**Goal of the exercise**
The whole listing below should be printed again exactly, with no images.

**Given material**
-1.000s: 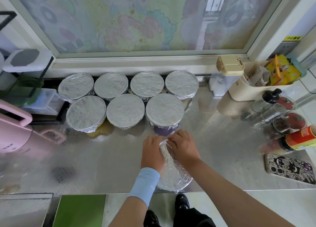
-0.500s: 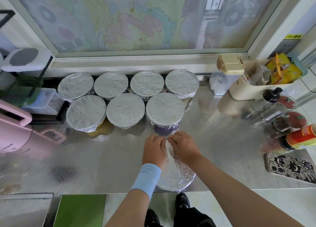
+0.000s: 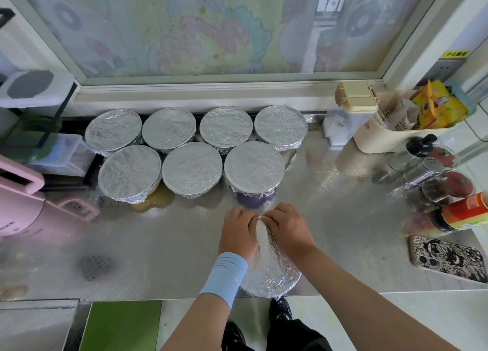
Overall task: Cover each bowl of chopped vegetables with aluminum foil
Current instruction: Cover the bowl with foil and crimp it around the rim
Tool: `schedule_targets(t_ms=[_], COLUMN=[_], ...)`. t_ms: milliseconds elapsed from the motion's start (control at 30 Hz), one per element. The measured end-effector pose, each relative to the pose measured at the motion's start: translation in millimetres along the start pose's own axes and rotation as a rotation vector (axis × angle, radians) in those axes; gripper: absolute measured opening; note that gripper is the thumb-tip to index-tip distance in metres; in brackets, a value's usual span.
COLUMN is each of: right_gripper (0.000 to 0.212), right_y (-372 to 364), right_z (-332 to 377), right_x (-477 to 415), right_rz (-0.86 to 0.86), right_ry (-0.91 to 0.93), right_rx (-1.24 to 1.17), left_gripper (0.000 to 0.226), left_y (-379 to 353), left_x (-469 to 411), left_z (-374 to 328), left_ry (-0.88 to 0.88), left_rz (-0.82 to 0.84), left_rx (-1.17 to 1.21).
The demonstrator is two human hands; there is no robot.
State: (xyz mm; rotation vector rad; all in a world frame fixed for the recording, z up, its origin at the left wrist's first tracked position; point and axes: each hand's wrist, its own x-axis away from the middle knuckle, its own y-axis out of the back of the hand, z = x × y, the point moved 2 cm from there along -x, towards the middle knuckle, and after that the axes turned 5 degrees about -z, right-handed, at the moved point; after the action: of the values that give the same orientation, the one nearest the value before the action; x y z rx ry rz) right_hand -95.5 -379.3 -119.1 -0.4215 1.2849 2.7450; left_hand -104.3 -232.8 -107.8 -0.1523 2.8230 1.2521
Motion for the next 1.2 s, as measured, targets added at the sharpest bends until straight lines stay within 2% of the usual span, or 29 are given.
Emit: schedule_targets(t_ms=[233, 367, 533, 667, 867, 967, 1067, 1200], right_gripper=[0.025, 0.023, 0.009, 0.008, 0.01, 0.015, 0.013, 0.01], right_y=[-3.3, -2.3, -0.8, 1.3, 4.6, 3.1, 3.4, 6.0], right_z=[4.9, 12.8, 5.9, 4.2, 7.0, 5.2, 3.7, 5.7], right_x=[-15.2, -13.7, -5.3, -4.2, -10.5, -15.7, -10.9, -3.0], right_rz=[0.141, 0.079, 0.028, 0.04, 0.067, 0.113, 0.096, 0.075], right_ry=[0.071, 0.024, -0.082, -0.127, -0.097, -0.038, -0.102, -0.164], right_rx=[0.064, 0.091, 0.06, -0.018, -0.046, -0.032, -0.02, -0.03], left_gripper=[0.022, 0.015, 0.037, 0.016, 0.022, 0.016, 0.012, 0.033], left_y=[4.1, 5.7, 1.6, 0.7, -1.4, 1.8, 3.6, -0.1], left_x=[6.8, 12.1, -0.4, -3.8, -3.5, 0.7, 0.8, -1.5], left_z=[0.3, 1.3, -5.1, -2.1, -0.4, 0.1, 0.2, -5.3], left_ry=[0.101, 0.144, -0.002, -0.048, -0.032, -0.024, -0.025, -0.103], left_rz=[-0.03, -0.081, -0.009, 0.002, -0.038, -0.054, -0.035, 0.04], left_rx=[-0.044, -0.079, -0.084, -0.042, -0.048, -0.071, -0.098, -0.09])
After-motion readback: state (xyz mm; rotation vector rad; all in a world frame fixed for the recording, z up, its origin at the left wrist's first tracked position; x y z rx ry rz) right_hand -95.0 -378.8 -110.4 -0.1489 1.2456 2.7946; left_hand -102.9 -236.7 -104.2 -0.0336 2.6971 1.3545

**Answer space**
-1.000s: 
-0.500s: 
+0.000s: 
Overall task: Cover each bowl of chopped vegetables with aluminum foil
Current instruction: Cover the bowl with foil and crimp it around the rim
Tool: `schedule_targets(t_ms=[_], COLUMN=[_], ...)`. t_ms: milliseconds elapsed from the motion's start (control at 30 Hz), one per element. The measured end-effector pose, each relative to the pose measured at the motion's start: translation in millimetres along the start pose's own axes and rotation as a rotation vector (axis × angle, radians) in those axes; gripper: absolute measured opening; note that gripper is the thumb-tip to index-tip distance in metres; in brackets, a value's usual span.
COLUMN is each of: right_gripper (0.000 to 0.212), right_y (-372 to 364), right_z (-332 to 377), right_x (-477 to 415), right_rz (-0.86 to 0.86), right_ry (-0.91 to 0.93), right_rx (-1.24 to 1.17), left_gripper (0.000 to 0.226), left_y (-379 to 353), left_x (-469 to 411), left_z (-374 to 328), left_ry (-0.88 to 0.88), left_rz (-0.82 to 0.84), left_rx (-1.17 to 1.21).
The demonstrator is two human hands; there is no robot.
State: (xyz mm; rotation vector rad; all in a world frame fixed for the recording, z up, its origin at the left wrist's first tracked position; point and axes: each hand's wrist, its own x-axis away from the middle knuckle, its own y-axis out of the back of the hand, z = x × y, the point moved 2 cm from there along -x, towards the middle knuckle, and after that the axes turned 5 degrees about -z, right-handed, at the moved point; after the action: of the values that give the same orientation, the one nearest the value before the action; x y z rx ry rz) right_hand -95.5 -379.3 -119.1 -0.4215 1.2849 2.7450; left_hand -104.3 -232.8 -107.8 -0.1523 2.8230 1.2521
Motion for the next 1.2 s, as measured, targets added at the sharpest bends until straight lines stay within 2% of the usual span, or 29 are given.
Emit: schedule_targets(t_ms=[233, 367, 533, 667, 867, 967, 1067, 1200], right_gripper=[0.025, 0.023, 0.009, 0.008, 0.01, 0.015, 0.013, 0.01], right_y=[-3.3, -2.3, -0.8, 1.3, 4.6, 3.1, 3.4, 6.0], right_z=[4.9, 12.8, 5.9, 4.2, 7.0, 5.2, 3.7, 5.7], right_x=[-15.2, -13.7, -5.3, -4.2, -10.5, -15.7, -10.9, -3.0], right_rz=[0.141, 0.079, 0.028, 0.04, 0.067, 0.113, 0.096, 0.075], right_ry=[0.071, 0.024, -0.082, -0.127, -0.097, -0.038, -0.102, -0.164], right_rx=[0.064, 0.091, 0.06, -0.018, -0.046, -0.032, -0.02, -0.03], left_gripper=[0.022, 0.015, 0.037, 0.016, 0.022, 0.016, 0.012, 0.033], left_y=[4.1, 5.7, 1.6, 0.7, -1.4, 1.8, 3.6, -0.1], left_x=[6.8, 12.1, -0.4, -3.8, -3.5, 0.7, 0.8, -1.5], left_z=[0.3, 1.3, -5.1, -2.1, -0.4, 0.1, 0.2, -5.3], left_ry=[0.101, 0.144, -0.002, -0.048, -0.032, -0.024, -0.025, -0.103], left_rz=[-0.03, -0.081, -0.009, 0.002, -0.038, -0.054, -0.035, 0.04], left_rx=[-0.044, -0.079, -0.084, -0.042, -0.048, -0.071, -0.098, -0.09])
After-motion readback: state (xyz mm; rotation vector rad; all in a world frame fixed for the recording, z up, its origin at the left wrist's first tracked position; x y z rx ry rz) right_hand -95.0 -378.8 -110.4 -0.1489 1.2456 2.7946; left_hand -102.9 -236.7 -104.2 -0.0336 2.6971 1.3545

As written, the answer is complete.